Meet Les Soper

(Continuing our series on Rose Leaf Club members, Les Soper, one of our star performers, contributed the following musical autobiography)

My mother married a sailor...Well, not really! He was a career navy man who had joined at the age of eighteen, come up through the ranks, and who was in his eleventh year of service when they married in 1930. He planned to retire as a Chief Petty Officer in 1939 after twenty years of service. He would be thirty-eight years old. (He made Chief two years later. [It was a good plan.] Dad was gone most of the time, but his paycheck sustained the family during the depression years and Mother raised four of her five children pretty much alone.

I was born in 1931 and we came to Southern California in 1932. We lived in San Pedro and Long Beach in the 1930s. Dad did retire as planned and we moved to Maywood and Bell in East Los Angeles. We had him for two years. He was recalled to active duty in January 1942 to fight in World War II. Dad retired again in 1945.

Mother was a good musician and played piano and organ. All of her children were given music lessons. Three of us still perform and my sister and I are both music teachers. My sister is a violin teacher and I have been a piano teacher since 1958.

Our mother had been raised in a religious household and her faith sustained all of us through some very difficult times. I became a church organist at age sixteen and I had seventeen years of piano training when I accepted a call to do missionary work in North Carolina and Virginia at age nineteen. I spent six months of that mission as accompanist for a 12-man missionary chorus that toured the two states. We sang in schools, churches, clubs, and local radio stations. In North Carolina I met the young woman who would later become my wife.

When I returned home, I was inducted into the Army for two years. The Korean War ended shortly after basic training and I was sent to school in New Jersey. I courted and married my wife, Florine, during that time.

Florine and I attended Brigham Young University in Utah for many years and we both graduated with Masters Degrees in education. Florine taught elementary and I had choral music programs in jr. and senior high school. Our two boys were born during our college years.

We were recruited to teach in Simi Valley, California in 1966 and we both worked there until retirement. I developed a choral music program in a three year Junior High School that flourished for 26 years. Florine acquired a second Master's Degree in Library Science from USC and became a librarian. We purchased our first home in Simi Valley and we still live there.

I have always been much involved in church activities. Much of the time has been in music. Being an organist, choir director, or accompanist has always been a part of my life and I am grateful for it.

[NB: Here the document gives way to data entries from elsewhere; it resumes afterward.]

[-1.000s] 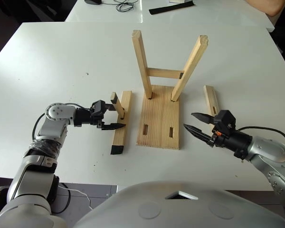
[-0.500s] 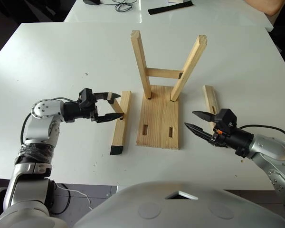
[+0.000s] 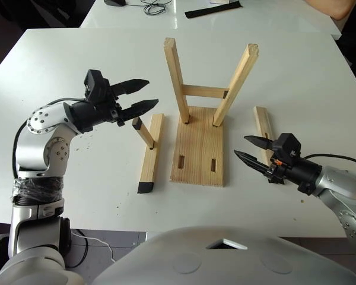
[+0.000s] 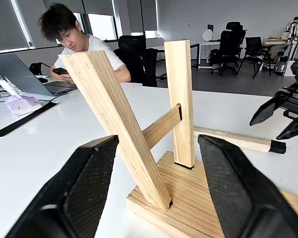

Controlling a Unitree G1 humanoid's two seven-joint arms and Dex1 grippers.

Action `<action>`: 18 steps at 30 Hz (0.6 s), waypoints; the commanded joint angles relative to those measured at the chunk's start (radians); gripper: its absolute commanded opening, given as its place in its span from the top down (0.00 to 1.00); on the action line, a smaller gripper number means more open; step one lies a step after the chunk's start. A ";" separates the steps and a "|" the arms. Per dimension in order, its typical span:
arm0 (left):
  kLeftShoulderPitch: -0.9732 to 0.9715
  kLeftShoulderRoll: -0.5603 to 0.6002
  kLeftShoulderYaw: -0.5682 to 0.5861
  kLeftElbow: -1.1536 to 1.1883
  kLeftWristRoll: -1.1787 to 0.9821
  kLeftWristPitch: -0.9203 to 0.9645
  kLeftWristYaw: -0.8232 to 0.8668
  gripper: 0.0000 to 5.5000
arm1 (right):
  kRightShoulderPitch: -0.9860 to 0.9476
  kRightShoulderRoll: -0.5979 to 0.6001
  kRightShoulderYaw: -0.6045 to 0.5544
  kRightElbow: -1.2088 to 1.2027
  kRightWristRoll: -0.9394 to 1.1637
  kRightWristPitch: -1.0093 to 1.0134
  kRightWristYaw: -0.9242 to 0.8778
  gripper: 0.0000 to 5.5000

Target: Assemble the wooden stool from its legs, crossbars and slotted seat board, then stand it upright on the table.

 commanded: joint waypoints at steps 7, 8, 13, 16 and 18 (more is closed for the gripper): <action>-0.074 -0.011 0.030 -0.021 -0.101 0.225 0.089 0.46 | 0.003 0.001 0.025 -0.004 -0.026 -0.002 -0.005 0.54; -0.077 -0.009 0.029 -0.023 -0.107 0.240 0.090 0.46 | 0.005 0.003 0.028 -0.005 -0.027 -0.002 -0.008 0.54; -0.110 -0.007 0.048 -0.057 -0.158 0.314 0.110 0.46 | 0.007 0.011 0.029 -0.008 -0.029 -0.002 -0.019 0.54; -0.162 -0.019 0.072 -0.076 -0.206 0.360 0.142 0.46 | 0.013 0.016 0.033 -0.012 -0.030 -0.002 -0.024 0.54; -0.183 -0.025 0.082 -0.083 -0.227 0.379 0.159 0.46 | 0.015 0.017 0.035 -0.016 -0.030 0.000 -0.025 0.54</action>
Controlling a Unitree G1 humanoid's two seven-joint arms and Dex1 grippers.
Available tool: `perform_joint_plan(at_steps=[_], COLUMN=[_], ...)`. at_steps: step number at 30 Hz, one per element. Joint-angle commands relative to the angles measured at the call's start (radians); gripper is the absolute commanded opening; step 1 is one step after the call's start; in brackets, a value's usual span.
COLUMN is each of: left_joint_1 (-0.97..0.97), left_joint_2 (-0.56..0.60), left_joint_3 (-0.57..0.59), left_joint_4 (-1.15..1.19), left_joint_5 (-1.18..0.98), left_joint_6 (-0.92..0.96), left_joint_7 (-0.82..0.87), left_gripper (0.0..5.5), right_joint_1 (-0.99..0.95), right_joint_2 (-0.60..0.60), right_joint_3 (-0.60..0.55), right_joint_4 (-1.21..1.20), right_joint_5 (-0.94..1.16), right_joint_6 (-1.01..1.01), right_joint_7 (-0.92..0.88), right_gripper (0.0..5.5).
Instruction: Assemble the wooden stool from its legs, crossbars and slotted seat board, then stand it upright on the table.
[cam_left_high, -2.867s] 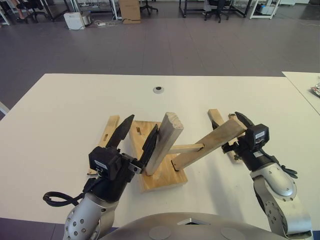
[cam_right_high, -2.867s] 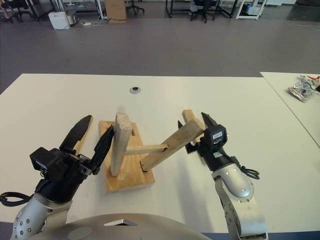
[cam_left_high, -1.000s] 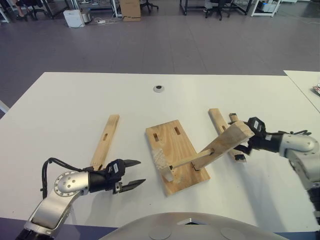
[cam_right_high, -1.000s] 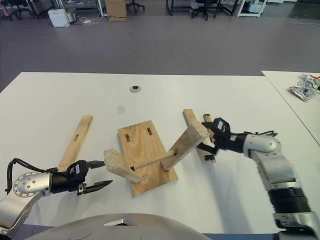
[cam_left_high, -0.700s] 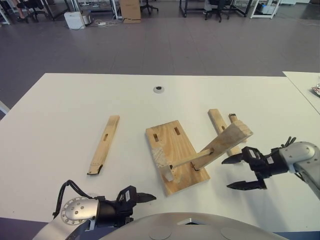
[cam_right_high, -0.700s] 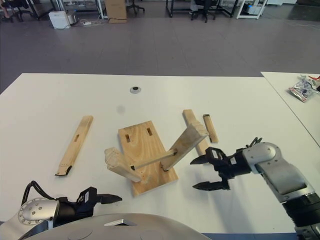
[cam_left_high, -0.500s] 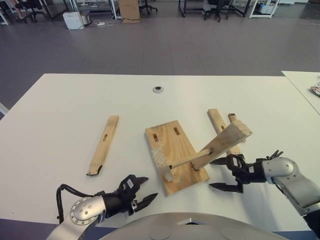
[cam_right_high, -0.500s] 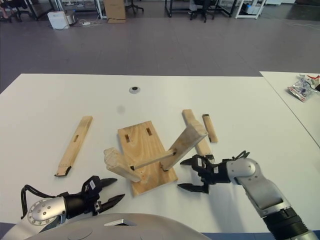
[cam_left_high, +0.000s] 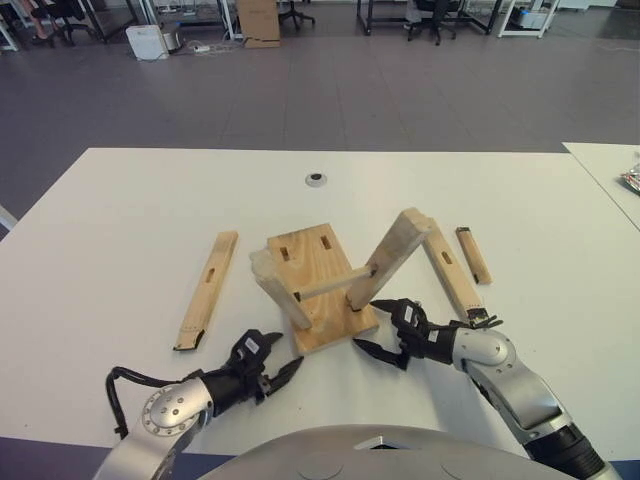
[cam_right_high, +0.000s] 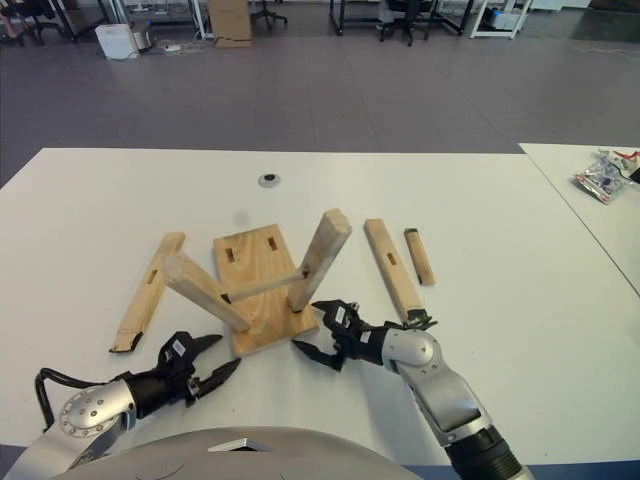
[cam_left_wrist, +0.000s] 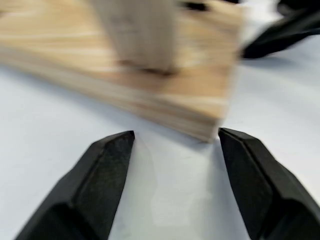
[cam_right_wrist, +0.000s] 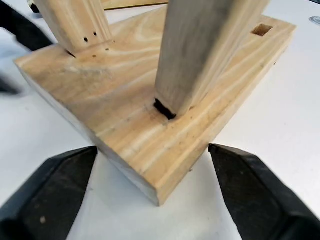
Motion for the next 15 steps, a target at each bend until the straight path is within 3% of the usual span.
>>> perform_joint_plan(at_steps=[1,6,8,11,15], left_joint_1=[0.005,-0.025,-0.031,-0.02,-0.045], left_joint_2=[-0.016,-0.036,-0.013,0.044,0.16], left_joint_3=[0.075,0.075,0.09,0.211,0.523], left_joint_4=[0.106,0.168,0.158,0.089,0.069], left_joint_5=[0.052,0.061,0.01,-0.202,-0.446], left_joint_6=[-0.044,-0.1,-0.175,-0.263,-0.149], left_joint_7=[0.065,0.063,-0.019,-0.228,-0.32], left_gripper=[3.14,3.14,3.14,3.14,3.14], right_joint_1=[-0.001,0.002,-0.01,-0.048,-0.195], right_joint_2=[-0.001,-0.004,-0.008,-0.017,-0.029], right_joint_3=[0.001,-0.007,-0.027,-0.114,-0.319], right_joint_4=[-0.062,-0.083,-0.062,-0.013,0.096], right_joint_5=[0.036,0.064,0.067,0.101,0.26], right_joint_6=[0.035,0.05,0.042,0.034,0.078], right_joint_7=[0.01,0.018,0.01,0.004,0.021], right_gripper=[4.17,4.17,4.17,4.17,4.17])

I retired in 1990 and found Ragtime. I discovered Dick Zimmerman and the Maple Leaf Club in 1991 and have had more fun than I could have ever imagined. I was so impressed by the men and women who dedicated major parts of their lives restoring and reviving a lost art that is so important to our history. I asked Dick to send me early copies of the Rag Times and I pored over them to discover the history of the ragtime revival. I have collected ragtime music for twelve years.

I started a performing group called "Nostalgia and Ragtime". For the past 12 years we have performed every Tuesday morning for rest homes, hospitals, and senior centers. My six "highly individual" performers sing music from the 1890s through the 1940s. I accompany and play lots of ragtime.

I had the privilege of performing in the West Coast Ragtime Festivals in Fresno during 1992,1993, and 1994. It was there that I met Jean and Paul Huling. I was fascinated by Paul's washboard and by his playing. They helped me get my first board and it has been a sleigh ride ever since. With my friend John Virgil, a master woodworker and carver, we have worked on changing the history of musical washboards forever. I have perfected an unusual solo technique and John has produced a series of hardwood boards that is spectacular. Each board is a prototype for the one that follows. I am pushed to develop new playing techniques for each new board.

In 1995, I was given extensive administrative duties in my church and I had to curtail my ragtime performance and practicing rather drastically. Sundays had always been a challenge, but I had usually found a way. For three years I missed most club meetings and went to no festivals. In 1999, I was released from my responsibilities. My life is again centered in music. I attended my first festival in Sacramento that year. I took my washboard and played after hours, but I didn't play much piano.

I set up an extensive piano practice schedule that continues to this day. The result has been some wonderful improvements in my playing skill and new insights into music that I first learned ten or more years ago. I even suffered a severe reminder, last year, when I suffered a sciatic attack from sitting too much in front of the piano. Thus far, the piano practice has resulted in a ragtime concert presented in honor of my 70th birthday in May 2001. It was in my hometown of Simi Valley for an audience of approximately 300 friends and neighbors. I now have nearly two hours of music ready for performance and I am finally beginning to add new material. I have also finished my first ragtime CD. It includes some of the music that I have been working on.

My next goal is to perform in the West Coast Festival in Sacramento and I am working hard to achieve it. For anyone who wants to play ragtime, I suggest that you practice and practice and practice. Skills and understanding do not come easily. They must be learned and then practiced.

The Rose Leaf is becoming a great club in the tradition of the Maple Leaf. Our audience is loyal and responsive and our leadership is outstanding. Good decisions are being made and the results will be forthcoming. I look forward to the future.